Re: Report checkpoint progress with pg_stat_progress_checkpoint (was: Report checkpoint progress in server logs)

From: Bharath Rupireddy <bharath(dot)rupireddyforpostgres(at)gmail(dot)com>
To: Nitin Jadhav <nitinjadhavpostgres(at)gmail(dot)com>
Cc: Matthias van de Meent <boekewurm+postgres(at)gmail(dot)com>, Ashutosh Sharma <ashu(dot)coek88(at)gmail(dot)com>, Julien Rouhaud <rjuju123(at)gmail(dot)com>, Bruce Momjian <bruce(at)momjian(dot)us>, Tom Lane <tgl(at)sss(dot)pgh(dot)pa(dot)us>, Magnus Hagander <magnus(at)hagander(dot)net>, PostgreSQL Hackers <pgsql-hackers(at)lists(dot)postgresql(dot)org>
Subject: Re: Report checkpoint progress with pg_stat_progress_checkpoint (was: Report checkpoint progress in server logs)
Date: 2022-03-02 18:22:31
Message-ID: CALj2ACXsmvEDsHtADoQeDE-NVyBh4A-D80NmNanTUc37g=FQ-Q@mail.gmail.com
Views: Raw Message | Whole Thread | Download mbox | Resend email
Thread:
Lists: pgsql-hackers

On Wed, Mar 2, 2022 at 4:45 PM Nitin Jadhav
<nitinjadhavpostgres(at)gmail(dot)com> wrote:
> > Also, how about special phases for SyncPostCheckpoint(),
> > SyncPreCheckpoint(), InvalidateObsoleteReplicationSlots(),
> > PreallocXlogFiles() (it currently pre-allocates only 1 WAL file, but
> > it might be increase in future (?)), TruncateSUBTRANS()?
>
> SyncPreCheckpoint() is just incrementing a counter and
> PreallocXlogFiles() currently pre-allocates only 1 WAL file. I feel
> there is no need to add any phases for these as of now. We can add in
> the future if necessary. Added phases for SyncPostCheckpoint(),
> InvalidateObsoleteReplicationSlots() and TruncateSUBTRANS().

Okay.

> > 10) I'm not sure if it's discussed, how about adding the number of
> > snapshot/mapping files so far the checkpoint has processed in file
> > processing while loops of
> > CheckPointSnapBuild/CheckPointLogicalRewriteHeap? Sometimes, there can
> > be many logical snapshot or mapping files and users may be interested
> > in knowing the so-far-processed-file-count.
>
> I had thought about this while sharing the v1 patch and mentioned my
> views upthread. I feel it won't give meaningful progress information
> (It can be treated as statistics). Hence not included. Thoughts?
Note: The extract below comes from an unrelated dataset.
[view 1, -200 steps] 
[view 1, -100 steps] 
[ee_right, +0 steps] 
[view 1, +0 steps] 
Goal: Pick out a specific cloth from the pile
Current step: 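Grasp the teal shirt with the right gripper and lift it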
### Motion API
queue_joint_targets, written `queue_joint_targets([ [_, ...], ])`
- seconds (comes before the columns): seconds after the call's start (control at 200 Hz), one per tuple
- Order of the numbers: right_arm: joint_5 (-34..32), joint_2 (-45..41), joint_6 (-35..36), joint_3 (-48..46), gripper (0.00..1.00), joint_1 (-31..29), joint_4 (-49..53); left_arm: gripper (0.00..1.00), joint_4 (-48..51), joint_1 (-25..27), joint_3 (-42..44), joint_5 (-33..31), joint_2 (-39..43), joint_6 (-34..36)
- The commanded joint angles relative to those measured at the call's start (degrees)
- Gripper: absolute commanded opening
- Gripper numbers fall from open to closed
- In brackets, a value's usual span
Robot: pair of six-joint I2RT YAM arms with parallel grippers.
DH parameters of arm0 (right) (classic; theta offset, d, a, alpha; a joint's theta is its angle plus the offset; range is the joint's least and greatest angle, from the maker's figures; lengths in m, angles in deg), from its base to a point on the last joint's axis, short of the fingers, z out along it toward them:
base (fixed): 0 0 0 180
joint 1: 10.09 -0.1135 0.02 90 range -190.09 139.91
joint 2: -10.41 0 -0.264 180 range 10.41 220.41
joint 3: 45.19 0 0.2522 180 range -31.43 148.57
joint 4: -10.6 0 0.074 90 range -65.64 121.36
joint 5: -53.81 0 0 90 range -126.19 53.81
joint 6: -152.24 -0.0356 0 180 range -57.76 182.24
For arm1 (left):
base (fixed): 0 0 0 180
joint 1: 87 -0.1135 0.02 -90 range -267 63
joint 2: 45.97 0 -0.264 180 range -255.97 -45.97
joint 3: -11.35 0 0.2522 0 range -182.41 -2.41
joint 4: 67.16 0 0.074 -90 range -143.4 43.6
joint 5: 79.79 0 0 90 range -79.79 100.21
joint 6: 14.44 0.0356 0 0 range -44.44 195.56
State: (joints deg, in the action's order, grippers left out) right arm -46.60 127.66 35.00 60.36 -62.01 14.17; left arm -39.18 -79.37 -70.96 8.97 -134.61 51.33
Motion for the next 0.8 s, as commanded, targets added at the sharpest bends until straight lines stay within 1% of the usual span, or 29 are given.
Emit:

Okay. If there are any complaints about it we can always add them later.

> > > > As mentioned upthread, there can be multiple backends that request a
> > > > checkpoint, so unless we want to store an array of pid we should store a number
> > > > of backend that are waiting for a new checkpoint.
> > >
> > > Yeah, you are right. Let's not go that path and store an array of
> > > pids. I don't see a strong use-case with the pid of the process
> > > requesting checkpoint. If required, we can add it later once the
> > > pg_stat_progress_checkpoint view gets in.
> >
> > I don't think that's really necessary to give the pid list.
> >
> > If you requested a new checkpoint, it doesn't matter if it's only your backend
> > that triggered it, another backend or a few other dozen, the result will be the
> > same and you have the information that the request has been seen. We could
> > store just a bool for that but having a number instead also gives a bit more
> > information and may allow you to detect some broken logic on your client code
> > if it keeps increasing.
>
> It's a good metric to show in the view but the information is not
> readily available. Additional code is required to calculate the number
> of requests. Is it worth doing that? I feel this can be added later if
> required.

Yes, we can always add it later if required.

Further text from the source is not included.